Please output the section of the listing below that opens with the line containing "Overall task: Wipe" and closes with the line containing "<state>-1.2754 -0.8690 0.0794", exactly and with nothing else.

┌─ Excerpted data

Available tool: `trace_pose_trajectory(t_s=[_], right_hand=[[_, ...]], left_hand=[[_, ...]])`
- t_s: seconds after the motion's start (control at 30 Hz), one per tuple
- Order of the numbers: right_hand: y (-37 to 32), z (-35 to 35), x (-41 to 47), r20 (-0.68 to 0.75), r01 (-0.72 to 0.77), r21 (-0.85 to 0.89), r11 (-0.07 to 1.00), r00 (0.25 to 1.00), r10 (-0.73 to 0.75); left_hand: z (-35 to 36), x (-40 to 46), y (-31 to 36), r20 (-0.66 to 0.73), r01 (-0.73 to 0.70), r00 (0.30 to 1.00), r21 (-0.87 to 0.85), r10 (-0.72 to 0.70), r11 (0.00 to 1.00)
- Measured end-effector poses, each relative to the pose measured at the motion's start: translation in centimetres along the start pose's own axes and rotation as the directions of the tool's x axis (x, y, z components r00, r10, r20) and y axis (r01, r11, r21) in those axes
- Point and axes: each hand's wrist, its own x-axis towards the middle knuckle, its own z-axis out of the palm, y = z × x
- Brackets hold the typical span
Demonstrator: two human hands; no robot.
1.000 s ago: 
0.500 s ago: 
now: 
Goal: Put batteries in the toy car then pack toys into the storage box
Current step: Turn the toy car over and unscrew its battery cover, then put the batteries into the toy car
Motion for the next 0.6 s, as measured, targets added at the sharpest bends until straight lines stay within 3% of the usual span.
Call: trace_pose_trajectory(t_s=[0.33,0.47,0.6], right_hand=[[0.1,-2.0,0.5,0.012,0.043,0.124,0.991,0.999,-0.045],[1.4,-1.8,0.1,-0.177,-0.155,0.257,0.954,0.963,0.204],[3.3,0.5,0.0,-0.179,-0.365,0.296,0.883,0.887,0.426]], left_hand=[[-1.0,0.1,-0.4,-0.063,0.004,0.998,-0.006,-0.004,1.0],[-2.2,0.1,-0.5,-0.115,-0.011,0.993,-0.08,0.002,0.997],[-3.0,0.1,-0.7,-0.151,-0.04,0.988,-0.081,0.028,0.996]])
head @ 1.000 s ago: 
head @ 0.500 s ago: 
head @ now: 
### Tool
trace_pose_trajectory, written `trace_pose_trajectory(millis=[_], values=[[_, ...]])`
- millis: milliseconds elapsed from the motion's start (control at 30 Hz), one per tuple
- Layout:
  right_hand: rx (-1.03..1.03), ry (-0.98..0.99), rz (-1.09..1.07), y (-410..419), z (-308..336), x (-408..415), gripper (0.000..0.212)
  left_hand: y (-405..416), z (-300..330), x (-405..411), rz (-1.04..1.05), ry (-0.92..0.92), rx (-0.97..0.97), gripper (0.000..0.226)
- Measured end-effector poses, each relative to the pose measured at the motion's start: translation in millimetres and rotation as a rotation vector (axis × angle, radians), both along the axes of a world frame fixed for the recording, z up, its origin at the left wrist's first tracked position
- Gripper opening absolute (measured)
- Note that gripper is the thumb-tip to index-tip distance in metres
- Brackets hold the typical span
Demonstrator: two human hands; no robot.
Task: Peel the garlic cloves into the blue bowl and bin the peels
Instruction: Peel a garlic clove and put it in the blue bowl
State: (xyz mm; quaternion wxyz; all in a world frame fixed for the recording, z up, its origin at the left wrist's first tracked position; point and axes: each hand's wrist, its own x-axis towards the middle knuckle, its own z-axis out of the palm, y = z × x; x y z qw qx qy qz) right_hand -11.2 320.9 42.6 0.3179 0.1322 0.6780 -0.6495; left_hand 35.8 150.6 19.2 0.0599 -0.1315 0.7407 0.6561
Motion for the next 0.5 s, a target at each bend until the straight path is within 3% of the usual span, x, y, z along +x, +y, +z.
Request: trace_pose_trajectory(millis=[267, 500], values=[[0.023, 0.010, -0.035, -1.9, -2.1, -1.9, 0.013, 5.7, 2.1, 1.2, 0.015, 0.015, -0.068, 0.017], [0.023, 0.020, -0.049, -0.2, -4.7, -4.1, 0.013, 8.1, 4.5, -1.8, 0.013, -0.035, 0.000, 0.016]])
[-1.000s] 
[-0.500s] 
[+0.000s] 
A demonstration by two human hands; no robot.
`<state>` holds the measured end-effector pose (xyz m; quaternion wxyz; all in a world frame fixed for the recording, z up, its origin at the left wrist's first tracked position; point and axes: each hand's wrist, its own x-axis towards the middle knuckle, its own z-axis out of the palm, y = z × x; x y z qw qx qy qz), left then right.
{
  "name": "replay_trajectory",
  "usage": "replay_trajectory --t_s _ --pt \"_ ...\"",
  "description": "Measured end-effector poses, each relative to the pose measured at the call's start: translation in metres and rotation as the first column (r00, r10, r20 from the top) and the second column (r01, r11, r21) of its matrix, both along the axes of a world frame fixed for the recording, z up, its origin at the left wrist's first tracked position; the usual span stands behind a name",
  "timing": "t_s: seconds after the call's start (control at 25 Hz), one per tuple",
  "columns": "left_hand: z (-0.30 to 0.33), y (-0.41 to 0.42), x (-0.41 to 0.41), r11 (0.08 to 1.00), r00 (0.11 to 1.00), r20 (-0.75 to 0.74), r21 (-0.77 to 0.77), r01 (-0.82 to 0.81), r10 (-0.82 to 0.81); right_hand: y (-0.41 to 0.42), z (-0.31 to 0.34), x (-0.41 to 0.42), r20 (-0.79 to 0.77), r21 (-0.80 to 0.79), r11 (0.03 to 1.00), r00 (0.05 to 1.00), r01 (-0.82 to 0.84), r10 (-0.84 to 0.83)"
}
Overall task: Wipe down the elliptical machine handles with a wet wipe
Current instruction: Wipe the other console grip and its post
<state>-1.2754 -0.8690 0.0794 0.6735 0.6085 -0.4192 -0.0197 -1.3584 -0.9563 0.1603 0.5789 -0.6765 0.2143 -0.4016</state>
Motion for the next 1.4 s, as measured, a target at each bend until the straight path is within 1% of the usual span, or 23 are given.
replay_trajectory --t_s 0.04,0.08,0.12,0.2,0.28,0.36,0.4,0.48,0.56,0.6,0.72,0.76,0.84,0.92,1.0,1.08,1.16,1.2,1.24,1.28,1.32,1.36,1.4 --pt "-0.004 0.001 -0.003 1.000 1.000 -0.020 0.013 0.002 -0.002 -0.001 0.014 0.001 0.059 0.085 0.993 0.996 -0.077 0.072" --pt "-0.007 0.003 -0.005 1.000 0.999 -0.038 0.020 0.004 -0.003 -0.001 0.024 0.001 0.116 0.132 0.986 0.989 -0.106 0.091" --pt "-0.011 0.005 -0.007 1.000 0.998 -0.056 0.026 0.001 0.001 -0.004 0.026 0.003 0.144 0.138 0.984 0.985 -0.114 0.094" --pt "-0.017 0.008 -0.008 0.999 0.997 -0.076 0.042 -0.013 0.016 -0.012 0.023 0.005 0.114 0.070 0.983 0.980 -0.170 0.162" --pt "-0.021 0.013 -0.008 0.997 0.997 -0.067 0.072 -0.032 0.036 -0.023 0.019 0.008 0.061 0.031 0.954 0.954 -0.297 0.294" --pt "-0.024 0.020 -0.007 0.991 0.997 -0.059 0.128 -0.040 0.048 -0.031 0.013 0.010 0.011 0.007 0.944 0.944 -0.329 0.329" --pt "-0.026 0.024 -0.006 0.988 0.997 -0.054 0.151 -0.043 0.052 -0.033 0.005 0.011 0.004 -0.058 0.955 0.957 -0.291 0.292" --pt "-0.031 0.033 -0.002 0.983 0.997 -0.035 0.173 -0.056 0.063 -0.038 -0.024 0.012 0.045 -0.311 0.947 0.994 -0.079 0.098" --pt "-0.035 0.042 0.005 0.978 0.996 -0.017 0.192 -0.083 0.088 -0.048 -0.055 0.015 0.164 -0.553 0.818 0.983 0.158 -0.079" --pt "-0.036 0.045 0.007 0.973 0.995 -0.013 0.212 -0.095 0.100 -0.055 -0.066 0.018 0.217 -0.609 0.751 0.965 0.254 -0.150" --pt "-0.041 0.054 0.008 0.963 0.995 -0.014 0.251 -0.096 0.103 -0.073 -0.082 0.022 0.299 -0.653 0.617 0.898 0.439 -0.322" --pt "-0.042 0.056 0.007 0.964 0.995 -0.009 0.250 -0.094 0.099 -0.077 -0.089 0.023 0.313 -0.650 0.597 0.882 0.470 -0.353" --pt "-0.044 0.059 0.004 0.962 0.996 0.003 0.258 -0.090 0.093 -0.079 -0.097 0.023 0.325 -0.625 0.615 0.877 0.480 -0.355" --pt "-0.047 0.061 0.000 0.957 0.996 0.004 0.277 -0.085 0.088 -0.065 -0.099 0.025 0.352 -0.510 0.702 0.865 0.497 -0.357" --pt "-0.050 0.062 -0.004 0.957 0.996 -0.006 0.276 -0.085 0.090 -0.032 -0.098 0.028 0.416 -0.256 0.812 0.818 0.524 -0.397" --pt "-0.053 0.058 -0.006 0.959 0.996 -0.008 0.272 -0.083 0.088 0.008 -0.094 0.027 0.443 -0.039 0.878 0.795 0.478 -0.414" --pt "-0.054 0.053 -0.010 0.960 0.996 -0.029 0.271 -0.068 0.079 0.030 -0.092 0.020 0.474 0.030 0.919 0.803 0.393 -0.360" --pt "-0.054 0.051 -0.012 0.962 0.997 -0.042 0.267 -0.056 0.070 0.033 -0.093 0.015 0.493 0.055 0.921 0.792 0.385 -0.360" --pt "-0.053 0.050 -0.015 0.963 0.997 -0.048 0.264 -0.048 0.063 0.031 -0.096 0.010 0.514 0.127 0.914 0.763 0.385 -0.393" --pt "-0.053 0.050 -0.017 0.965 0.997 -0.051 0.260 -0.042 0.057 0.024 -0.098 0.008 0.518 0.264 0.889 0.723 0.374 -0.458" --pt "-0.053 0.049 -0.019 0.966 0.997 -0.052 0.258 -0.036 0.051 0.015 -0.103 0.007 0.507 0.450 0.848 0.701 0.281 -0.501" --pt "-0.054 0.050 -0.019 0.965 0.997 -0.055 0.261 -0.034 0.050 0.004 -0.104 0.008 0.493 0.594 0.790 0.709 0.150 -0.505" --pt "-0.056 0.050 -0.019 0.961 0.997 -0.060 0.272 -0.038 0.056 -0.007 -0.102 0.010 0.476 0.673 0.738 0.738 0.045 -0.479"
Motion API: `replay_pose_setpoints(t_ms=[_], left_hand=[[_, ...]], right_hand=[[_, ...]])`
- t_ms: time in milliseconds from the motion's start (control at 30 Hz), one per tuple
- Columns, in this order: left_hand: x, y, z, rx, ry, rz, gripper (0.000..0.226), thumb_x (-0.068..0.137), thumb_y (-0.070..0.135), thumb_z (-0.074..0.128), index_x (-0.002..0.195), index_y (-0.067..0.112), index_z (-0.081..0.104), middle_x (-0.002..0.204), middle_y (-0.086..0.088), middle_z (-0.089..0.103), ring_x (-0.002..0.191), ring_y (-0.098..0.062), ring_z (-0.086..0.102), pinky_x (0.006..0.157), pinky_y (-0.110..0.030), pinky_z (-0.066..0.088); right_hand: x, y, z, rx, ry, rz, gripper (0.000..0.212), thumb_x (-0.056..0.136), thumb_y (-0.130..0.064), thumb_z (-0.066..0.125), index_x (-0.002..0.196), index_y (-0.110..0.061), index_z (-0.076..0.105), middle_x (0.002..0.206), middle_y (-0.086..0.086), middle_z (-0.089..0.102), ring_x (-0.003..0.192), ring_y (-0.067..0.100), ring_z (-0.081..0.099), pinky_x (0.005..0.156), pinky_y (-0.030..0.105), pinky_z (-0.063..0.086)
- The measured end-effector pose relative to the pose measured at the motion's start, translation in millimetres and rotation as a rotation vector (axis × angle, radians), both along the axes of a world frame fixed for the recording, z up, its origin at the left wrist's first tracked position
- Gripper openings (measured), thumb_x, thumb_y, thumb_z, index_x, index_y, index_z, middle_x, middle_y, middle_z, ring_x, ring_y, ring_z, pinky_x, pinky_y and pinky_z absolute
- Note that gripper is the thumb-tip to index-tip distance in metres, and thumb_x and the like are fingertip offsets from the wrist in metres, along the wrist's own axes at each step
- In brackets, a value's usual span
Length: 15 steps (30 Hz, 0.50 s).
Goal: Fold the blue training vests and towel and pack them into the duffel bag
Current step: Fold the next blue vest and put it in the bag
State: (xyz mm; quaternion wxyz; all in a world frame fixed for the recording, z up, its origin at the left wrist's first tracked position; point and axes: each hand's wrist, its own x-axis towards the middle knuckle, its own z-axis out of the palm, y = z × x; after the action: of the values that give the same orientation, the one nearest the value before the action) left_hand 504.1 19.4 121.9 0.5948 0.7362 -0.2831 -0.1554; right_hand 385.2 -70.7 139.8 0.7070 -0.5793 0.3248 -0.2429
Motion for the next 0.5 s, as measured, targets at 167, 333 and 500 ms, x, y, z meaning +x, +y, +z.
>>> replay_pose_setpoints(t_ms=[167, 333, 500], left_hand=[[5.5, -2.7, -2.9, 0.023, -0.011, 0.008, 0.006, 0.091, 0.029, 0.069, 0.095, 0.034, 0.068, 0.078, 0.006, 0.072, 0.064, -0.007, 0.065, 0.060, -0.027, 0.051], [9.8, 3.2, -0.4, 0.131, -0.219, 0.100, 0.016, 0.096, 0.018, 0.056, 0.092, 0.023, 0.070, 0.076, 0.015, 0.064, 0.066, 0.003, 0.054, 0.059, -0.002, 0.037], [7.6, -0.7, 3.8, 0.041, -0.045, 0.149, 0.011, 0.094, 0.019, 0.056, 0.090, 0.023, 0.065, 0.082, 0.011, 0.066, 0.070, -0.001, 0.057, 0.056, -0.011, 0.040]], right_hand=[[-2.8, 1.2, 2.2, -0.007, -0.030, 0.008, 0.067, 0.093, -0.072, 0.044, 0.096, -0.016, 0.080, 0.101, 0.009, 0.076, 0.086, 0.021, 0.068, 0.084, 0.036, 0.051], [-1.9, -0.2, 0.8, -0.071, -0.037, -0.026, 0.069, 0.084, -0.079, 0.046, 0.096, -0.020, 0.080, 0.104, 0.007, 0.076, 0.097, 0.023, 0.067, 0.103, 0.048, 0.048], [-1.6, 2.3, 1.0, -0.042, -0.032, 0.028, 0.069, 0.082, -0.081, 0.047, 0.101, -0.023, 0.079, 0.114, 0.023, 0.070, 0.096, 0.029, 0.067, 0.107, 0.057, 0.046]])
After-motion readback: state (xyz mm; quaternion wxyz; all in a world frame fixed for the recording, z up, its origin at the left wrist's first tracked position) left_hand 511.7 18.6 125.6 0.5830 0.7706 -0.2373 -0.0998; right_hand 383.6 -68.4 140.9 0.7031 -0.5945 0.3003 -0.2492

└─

→ Solution to this problem
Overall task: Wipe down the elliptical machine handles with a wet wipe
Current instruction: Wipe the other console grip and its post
<state>-1.2754 -0.8690 0.0794 0.6735 0.6085 -0.4192 -0.0197 -1.3584 -0.9563 0.1603 0.5789 -0.6765 0.2143 -0.4016</state>

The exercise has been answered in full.